14/01/2026
12:29 PM

Padres, alegres y tristes

  • Actualizado: 11 febrero 2022 /
Alfredo Haces

Con lo anunciado por el nuevo ministro de Educación, Daniel Sponda, del regreso a clases de los niveles prebásica, básica y media del sector público en Honduras para este mes de febrero, ha traído alegría y tristeza para los padres de familia por la crisis económica.

Los años 2020 y 2021 han sido lamentables para la educación, donde más de 700,000 estudiantes fueron excluidos por el sistema virtual educativo y en la actualidad hay 2.5 millones de niñas y niños en edad escolar.

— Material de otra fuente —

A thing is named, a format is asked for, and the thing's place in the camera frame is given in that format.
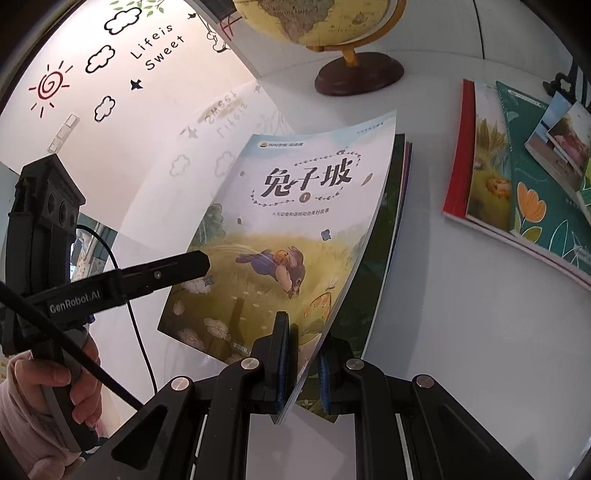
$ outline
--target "pink sleeve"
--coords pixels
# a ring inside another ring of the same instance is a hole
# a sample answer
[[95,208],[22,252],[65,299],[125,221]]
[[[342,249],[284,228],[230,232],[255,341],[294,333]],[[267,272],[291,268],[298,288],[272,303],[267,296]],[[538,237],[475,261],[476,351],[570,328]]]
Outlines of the pink sleeve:
[[30,356],[30,352],[24,352],[8,362],[7,379],[0,384],[0,432],[29,477],[37,477],[43,469],[55,472],[43,478],[59,480],[70,465],[78,463],[79,454],[64,447],[53,418],[33,410],[21,396],[14,364]]

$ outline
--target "sun drawing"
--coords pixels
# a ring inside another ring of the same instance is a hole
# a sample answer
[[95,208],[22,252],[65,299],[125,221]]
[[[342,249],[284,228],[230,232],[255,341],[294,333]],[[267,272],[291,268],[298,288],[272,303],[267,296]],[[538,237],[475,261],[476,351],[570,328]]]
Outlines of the sun drawing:
[[47,73],[41,78],[41,80],[39,80],[39,85],[29,88],[30,92],[35,90],[37,93],[38,101],[31,107],[31,111],[33,111],[37,105],[40,105],[41,112],[39,113],[39,118],[43,118],[43,112],[46,107],[45,103],[48,103],[51,108],[55,108],[56,106],[53,102],[48,102],[48,100],[60,89],[70,87],[70,85],[64,84],[64,75],[74,67],[71,65],[64,73],[62,73],[61,68],[63,66],[64,61],[62,60],[57,70],[50,72],[49,64],[47,64]]

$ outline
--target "cartoon rabbit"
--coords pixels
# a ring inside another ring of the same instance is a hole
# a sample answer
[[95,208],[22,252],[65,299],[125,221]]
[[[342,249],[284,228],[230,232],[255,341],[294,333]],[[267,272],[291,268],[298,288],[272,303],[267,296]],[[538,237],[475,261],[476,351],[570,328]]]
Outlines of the cartoon rabbit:
[[237,263],[250,263],[259,275],[270,275],[289,298],[300,294],[300,286],[306,276],[304,255],[296,247],[279,250],[274,254],[267,249],[259,254],[241,254]]

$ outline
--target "flower illustration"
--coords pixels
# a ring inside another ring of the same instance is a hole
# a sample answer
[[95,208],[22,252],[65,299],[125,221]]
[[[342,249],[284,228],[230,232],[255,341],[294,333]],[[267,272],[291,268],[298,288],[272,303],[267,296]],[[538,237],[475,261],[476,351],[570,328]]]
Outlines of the flower illustration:
[[242,360],[242,356],[239,355],[238,353],[233,353],[227,360],[226,363],[228,365],[232,365],[235,364],[236,362],[239,362],[240,360]]
[[189,280],[183,283],[183,288],[188,290],[191,293],[198,294],[207,294],[211,293],[212,286],[208,283],[207,279],[205,278],[195,278],[194,280]]
[[546,202],[540,200],[535,190],[528,190],[523,182],[517,184],[517,203],[523,217],[532,223],[539,223],[546,215]]
[[228,326],[225,323],[220,322],[220,320],[203,319],[203,323],[207,326],[207,331],[214,337],[221,338],[227,342],[232,339],[228,333]]
[[199,335],[190,328],[184,328],[178,332],[178,339],[185,345],[192,346],[202,352],[205,350],[205,344],[199,339]]
[[174,306],[173,306],[173,313],[176,316],[182,315],[184,313],[184,303],[180,300],[177,300],[176,302],[174,302]]

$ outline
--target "book cover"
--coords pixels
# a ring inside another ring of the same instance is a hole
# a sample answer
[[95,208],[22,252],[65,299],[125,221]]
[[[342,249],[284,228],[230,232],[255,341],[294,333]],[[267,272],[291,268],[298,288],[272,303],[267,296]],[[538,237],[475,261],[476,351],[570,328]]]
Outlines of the book cover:
[[494,228],[484,222],[475,222],[466,217],[468,205],[470,179],[472,176],[472,161],[475,145],[475,97],[473,82],[464,80],[464,95],[462,101],[462,114],[460,117],[460,131],[458,134],[456,155],[453,162],[452,176],[447,189],[446,201],[443,207],[443,215],[464,226],[477,230],[485,235],[492,236],[503,243],[517,248],[522,252],[542,260],[544,263],[560,270],[566,276],[580,284],[582,287],[591,290],[591,284],[585,282],[584,278],[575,275],[563,264],[563,260],[556,255],[548,255],[544,249],[537,247],[531,242],[520,243],[516,237],[509,232]]
[[574,168],[580,183],[591,151],[591,113],[581,102],[576,102],[548,130],[548,139]]
[[462,84],[462,113],[457,136],[456,154],[453,160],[452,176],[443,205],[443,213],[464,219],[470,196],[470,180],[474,161],[476,136],[475,85],[471,80]]
[[[396,135],[384,196],[367,249],[330,328],[333,336],[350,343],[353,354],[358,358],[362,358],[365,353],[388,275],[404,205],[409,167],[410,144],[405,143],[404,135]],[[337,416],[328,415],[323,410],[316,364],[310,368],[297,404],[326,420],[334,422],[337,419]]]
[[525,148],[548,106],[501,82],[497,87],[511,151],[511,232],[540,254],[558,256],[566,268],[588,283],[591,228],[577,204]]
[[556,92],[525,147],[544,170],[574,200],[576,198],[575,191],[581,183],[581,176],[548,136],[548,131],[558,123],[570,108],[570,102],[560,92]]
[[286,311],[301,378],[364,252],[395,123],[393,113],[318,135],[253,135],[189,245],[209,256],[209,275],[171,289],[158,329],[232,363]]
[[475,82],[476,138],[466,216],[509,231],[511,164],[503,109],[496,86]]
[[587,222],[591,225],[591,156],[587,159],[587,167],[585,168],[581,188],[577,192],[577,200]]

De los 12,000 centros educativos de prebásica y básica a nivel nacional, un gran porcentaje carece de docentes, pues de 1.7 millones que es la población actual solamente hay un promedio de 60,000 maestros.

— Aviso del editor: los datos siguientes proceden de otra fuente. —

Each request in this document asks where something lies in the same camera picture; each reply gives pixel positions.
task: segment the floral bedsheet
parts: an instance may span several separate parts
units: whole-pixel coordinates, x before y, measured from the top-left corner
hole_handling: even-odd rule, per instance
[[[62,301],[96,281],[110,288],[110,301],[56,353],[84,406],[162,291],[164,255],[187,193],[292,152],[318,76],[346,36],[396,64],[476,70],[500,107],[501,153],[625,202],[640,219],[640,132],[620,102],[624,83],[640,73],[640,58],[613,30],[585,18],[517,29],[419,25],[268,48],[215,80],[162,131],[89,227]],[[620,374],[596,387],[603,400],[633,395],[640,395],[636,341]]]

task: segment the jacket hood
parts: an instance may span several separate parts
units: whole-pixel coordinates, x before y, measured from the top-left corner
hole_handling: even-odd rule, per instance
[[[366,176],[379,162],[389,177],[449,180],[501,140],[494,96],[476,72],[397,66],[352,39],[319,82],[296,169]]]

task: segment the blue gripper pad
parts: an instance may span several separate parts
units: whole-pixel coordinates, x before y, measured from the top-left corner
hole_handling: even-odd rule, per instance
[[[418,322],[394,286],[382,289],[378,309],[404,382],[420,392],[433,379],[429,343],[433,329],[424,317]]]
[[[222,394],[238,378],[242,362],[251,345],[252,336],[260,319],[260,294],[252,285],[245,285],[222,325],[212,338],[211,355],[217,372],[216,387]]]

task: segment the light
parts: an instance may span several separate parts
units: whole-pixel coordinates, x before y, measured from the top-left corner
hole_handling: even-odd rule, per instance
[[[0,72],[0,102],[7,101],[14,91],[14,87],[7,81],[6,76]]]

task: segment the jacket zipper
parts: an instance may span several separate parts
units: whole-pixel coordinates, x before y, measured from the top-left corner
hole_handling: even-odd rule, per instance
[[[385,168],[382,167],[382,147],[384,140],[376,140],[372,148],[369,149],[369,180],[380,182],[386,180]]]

En la zona norte, además de la pandemia, la crisis que dejaron las tormentas Eta y Iota en los centros educativos son innumerables, sin ninguna garantía para que asistan a clases.

Los padres de familia, además de estar preocupados por estas calamidades, también lo están por la crisis económica que no tienen para comprar los utensilios escolares. Donde el presupuesto de un escolar para uniforme y de los útiles escolares básicos se aproxima a los 2,000 lempiras.

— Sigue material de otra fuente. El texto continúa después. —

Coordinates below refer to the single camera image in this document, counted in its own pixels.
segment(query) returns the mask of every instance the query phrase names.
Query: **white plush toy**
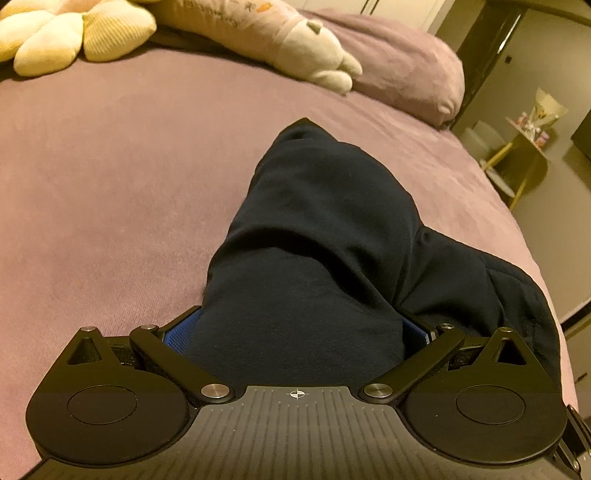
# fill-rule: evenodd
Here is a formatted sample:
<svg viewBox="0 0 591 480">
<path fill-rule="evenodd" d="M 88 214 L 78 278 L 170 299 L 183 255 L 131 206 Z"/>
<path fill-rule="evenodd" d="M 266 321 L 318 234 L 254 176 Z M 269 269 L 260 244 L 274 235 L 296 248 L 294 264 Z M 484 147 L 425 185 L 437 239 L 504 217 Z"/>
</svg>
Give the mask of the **white plush toy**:
<svg viewBox="0 0 591 480">
<path fill-rule="evenodd" d="M 275 61 L 280 72 L 344 95 L 361 75 L 361 64 L 341 48 L 339 40 L 319 20 L 302 20 L 283 40 Z"/>
<path fill-rule="evenodd" d="M 148 7 L 158 25 L 211 38 L 245 57 L 342 95 L 362 73 L 357 59 L 318 20 L 281 0 L 161 0 Z"/>
</svg>

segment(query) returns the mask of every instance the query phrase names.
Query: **wooden chair leg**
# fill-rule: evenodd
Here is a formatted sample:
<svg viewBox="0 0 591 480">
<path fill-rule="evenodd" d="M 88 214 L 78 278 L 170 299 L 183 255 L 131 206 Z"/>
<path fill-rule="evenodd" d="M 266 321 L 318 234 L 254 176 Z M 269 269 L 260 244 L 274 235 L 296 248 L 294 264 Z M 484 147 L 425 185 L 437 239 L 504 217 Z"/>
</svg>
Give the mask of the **wooden chair leg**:
<svg viewBox="0 0 591 480">
<path fill-rule="evenodd" d="M 505 156 L 509 153 L 509 150 L 513 146 L 513 142 L 507 143 L 503 148 L 501 148 L 497 153 L 495 153 L 490 160 L 488 160 L 483 166 L 482 170 L 486 171 L 487 168 L 492 168 L 496 164 L 498 164 Z"/>
</svg>

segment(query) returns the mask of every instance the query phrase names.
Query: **crosshair marking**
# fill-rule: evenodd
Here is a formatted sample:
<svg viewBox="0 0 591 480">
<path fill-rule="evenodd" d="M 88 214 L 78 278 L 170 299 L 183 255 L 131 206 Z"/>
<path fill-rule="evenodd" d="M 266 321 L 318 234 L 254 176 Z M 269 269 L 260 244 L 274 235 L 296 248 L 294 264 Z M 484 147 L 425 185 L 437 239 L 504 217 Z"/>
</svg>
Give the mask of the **crosshair marking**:
<svg viewBox="0 0 591 480">
<path fill-rule="evenodd" d="M 294 390 L 293 392 L 286 393 L 286 395 L 289 395 L 290 397 L 293 397 L 293 398 L 301 398 L 304 395 L 310 395 L 310 394 L 304 393 L 304 392 L 302 392 L 302 390 Z"/>
</svg>

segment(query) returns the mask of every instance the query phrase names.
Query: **navy sweatpants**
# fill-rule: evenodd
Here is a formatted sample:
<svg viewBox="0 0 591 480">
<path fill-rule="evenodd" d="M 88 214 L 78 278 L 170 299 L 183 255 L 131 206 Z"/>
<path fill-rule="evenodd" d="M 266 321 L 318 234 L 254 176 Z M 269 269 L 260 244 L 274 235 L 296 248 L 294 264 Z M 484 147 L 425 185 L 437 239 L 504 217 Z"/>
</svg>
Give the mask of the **navy sweatpants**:
<svg viewBox="0 0 591 480">
<path fill-rule="evenodd" d="M 380 162 L 303 119 L 256 167 L 211 260 L 189 358 L 237 388 L 357 389 L 404 359 L 393 306 L 467 335 L 513 327 L 560 388 L 558 332 L 533 280 L 425 227 Z"/>
</svg>

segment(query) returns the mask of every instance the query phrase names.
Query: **stuffed animal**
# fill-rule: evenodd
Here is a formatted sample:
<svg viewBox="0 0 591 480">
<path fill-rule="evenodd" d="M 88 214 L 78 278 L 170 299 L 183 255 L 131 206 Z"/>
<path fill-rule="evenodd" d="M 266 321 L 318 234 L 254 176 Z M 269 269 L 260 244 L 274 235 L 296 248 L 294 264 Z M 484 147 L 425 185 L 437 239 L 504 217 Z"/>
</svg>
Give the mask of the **stuffed animal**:
<svg viewBox="0 0 591 480">
<path fill-rule="evenodd" d="M 362 73 L 330 30 L 281 0 L 161 0 L 148 9 L 158 25 L 211 38 L 286 75 L 343 95 Z"/>
<path fill-rule="evenodd" d="M 118 59 L 154 31 L 154 17 L 127 0 L 11 0 L 0 10 L 0 61 L 37 77 L 66 68 L 82 47 L 89 61 Z"/>
<path fill-rule="evenodd" d="M 362 73 L 330 30 L 281 0 L 155 0 L 150 10 L 128 0 L 11 0 L 0 10 L 0 61 L 36 77 L 66 68 L 82 48 L 89 61 L 116 60 L 158 22 L 343 95 Z"/>
</svg>

Además, confundidos, pues mientras las autoridades de Educación anuncian clases presenciales para este mes de febrero, las autoridades de Salud encienden la alarma de la amenaza de la variante del covid, del ómicron.

Y anuncian que febrero será el de mayores contagios de este virus y en especial la zona del valle de Sula. Y la mayoría de la población estudiantil no ha sido vacunada e igual los docentes, cuya mayoría no tiene la tercera vacuna de refuerzo. Es mejor prevenir que lamentar y esperar que las condiciones sean las idóneas en un país llamado Honduras.